TASK GOAL:
Every line below that contains the word "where" must be copied.

Stored records:
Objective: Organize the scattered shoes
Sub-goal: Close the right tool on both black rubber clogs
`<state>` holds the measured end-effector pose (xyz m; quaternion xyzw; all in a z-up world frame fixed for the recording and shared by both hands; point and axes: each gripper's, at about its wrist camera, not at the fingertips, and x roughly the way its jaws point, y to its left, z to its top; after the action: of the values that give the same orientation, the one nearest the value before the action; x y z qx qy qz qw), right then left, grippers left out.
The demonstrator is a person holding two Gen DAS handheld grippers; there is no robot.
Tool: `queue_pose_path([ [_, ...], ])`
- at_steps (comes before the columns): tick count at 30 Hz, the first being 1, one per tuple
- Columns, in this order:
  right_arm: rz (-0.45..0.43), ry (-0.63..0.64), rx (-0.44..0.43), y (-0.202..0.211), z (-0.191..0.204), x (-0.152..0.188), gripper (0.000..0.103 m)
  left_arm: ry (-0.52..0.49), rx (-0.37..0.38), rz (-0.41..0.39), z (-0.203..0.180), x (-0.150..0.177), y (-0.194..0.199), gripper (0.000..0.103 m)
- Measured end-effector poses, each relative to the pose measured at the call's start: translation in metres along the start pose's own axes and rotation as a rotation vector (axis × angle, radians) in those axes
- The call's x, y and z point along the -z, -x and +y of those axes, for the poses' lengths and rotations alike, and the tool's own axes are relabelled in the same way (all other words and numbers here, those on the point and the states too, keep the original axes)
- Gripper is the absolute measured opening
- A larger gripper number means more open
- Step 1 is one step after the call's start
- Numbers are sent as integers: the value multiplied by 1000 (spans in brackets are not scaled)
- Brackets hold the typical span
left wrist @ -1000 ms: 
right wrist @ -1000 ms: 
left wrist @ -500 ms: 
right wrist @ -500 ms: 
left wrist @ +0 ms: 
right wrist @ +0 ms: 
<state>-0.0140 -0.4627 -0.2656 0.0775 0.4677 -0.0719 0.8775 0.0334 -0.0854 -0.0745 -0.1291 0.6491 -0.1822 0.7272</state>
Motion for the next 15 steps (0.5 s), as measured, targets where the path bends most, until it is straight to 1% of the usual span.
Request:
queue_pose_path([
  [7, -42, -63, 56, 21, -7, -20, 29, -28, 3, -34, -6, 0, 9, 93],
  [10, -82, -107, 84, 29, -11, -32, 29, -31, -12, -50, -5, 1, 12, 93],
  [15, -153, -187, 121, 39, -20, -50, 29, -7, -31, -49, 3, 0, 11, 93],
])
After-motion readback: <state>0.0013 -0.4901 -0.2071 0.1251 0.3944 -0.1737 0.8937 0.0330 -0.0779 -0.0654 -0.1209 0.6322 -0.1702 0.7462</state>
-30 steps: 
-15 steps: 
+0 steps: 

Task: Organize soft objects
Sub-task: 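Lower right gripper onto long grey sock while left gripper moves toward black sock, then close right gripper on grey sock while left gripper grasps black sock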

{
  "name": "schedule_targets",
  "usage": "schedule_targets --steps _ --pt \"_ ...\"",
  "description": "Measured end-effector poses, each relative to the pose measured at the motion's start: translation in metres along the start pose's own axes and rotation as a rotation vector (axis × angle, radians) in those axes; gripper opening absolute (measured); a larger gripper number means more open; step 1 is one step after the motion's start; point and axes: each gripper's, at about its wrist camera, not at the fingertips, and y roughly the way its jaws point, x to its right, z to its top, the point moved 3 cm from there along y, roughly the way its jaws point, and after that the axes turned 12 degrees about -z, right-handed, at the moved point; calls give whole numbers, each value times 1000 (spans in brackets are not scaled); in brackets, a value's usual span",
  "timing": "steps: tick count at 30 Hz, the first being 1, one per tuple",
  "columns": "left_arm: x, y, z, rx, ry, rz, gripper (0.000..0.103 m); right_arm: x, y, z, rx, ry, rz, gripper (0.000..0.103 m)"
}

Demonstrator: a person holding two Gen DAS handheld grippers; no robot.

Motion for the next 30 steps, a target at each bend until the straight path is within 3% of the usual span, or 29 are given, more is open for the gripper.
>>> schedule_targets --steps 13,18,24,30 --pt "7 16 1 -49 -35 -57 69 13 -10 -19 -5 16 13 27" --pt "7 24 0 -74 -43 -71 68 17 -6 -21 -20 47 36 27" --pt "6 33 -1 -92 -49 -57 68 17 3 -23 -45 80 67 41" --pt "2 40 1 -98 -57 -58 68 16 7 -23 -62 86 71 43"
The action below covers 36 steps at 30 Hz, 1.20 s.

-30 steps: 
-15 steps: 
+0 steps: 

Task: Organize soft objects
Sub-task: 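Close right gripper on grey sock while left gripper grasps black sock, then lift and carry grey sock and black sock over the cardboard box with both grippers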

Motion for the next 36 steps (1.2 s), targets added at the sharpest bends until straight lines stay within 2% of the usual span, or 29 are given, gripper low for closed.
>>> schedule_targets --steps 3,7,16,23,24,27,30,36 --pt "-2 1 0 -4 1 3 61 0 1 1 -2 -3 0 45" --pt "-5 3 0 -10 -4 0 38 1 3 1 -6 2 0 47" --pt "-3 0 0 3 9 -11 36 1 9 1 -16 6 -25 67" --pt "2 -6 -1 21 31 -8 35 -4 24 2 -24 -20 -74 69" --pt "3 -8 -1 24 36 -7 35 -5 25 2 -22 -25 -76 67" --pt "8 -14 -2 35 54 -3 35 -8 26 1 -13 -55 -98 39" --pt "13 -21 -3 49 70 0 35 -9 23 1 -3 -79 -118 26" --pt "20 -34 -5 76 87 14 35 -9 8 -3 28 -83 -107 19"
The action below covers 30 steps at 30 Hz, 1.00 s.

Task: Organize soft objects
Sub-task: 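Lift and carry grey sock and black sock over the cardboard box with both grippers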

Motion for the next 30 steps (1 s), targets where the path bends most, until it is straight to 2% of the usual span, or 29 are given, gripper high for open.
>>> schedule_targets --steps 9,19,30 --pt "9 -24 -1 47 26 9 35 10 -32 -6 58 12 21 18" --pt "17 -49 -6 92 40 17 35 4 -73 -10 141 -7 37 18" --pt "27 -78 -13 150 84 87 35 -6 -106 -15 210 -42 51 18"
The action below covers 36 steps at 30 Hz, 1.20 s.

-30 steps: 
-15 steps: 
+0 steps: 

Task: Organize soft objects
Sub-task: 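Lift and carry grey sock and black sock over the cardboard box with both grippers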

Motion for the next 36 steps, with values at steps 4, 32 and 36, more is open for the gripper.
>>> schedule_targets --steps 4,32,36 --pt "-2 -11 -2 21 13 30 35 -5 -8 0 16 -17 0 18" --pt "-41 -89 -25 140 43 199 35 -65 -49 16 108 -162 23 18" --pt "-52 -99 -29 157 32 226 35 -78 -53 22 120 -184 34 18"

RESULT:
Motion for the next 15 steps (0.5 s), as measured, targets where the path bends most, until it is straight to 1% of the usual span.
Motion for the next 30 steps (1 s), targets where the path bends most, until it is straight to 2% of the usual span, or 29 are given, gripper high for open.

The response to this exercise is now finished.